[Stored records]
== Segment start ==

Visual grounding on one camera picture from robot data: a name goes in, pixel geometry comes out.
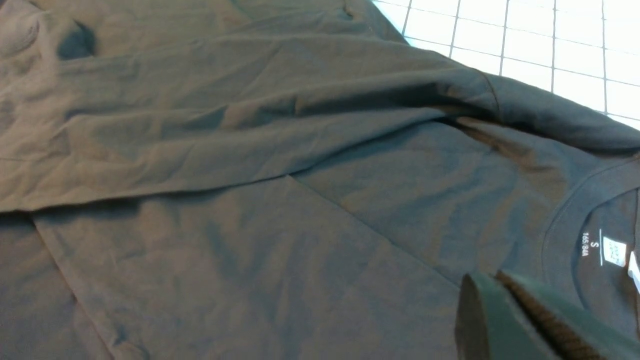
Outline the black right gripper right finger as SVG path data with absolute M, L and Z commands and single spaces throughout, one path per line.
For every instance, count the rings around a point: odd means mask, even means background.
M 537 281 L 507 271 L 496 280 L 564 360 L 637 360 L 639 342 L 602 323 Z

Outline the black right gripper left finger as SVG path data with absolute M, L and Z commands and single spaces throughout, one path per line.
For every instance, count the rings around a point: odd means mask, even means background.
M 482 273 L 462 278 L 455 315 L 459 360 L 554 360 L 556 352 L 538 333 L 515 297 Z

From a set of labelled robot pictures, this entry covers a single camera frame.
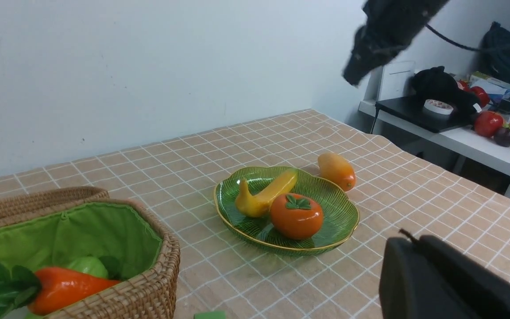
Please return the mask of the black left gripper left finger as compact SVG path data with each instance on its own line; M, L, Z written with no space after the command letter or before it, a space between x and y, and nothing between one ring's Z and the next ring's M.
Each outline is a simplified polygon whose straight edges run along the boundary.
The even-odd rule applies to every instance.
M402 237L391 237L386 242L379 299L384 319L480 318Z

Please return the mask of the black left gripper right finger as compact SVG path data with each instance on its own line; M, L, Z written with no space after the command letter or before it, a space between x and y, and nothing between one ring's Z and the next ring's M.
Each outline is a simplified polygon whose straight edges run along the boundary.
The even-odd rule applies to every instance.
M510 319L510 282L474 262L443 240L416 238L400 229L413 248L427 259L462 301L482 319Z

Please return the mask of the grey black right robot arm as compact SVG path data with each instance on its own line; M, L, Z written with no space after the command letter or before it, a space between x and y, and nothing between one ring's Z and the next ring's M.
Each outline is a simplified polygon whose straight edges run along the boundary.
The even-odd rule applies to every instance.
M447 4L447 0L367 0L365 24L355 32L343 78L358 86L368 73L390 63Z

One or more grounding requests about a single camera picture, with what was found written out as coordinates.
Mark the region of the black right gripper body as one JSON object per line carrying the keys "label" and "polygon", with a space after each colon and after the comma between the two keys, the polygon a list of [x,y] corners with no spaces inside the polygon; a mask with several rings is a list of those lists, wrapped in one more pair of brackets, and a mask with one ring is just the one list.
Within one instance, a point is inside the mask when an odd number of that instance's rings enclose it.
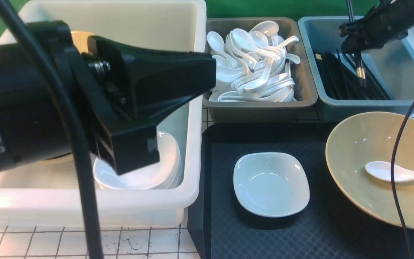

== Segment end ==

● Work to be completed
From the entries above, collect every line with the string "Please" in it.

● Output of the exercise
Please return the mask of the black left gripper left finger as compact SVG path data with each instance on its own line; M, L, Z written with no space after the command letter or before it, a space between x and y, and nothing between one ring's Z and the next ring's M.
Please return the mask of the black left gripper right finger as compact SVG path data with each instance on its own line; M, L, Z written with no space after the command letter or before it, a space between x and y, and nothing between one ring's Z and the next ring's M.
Please return the mask of the grey black right robot arm as compact SVG path data with each instance on its own line; M, L, Z written with no space after the command letter or before it, a space between x and y, and nothing between one ring's Z and the next ring's M.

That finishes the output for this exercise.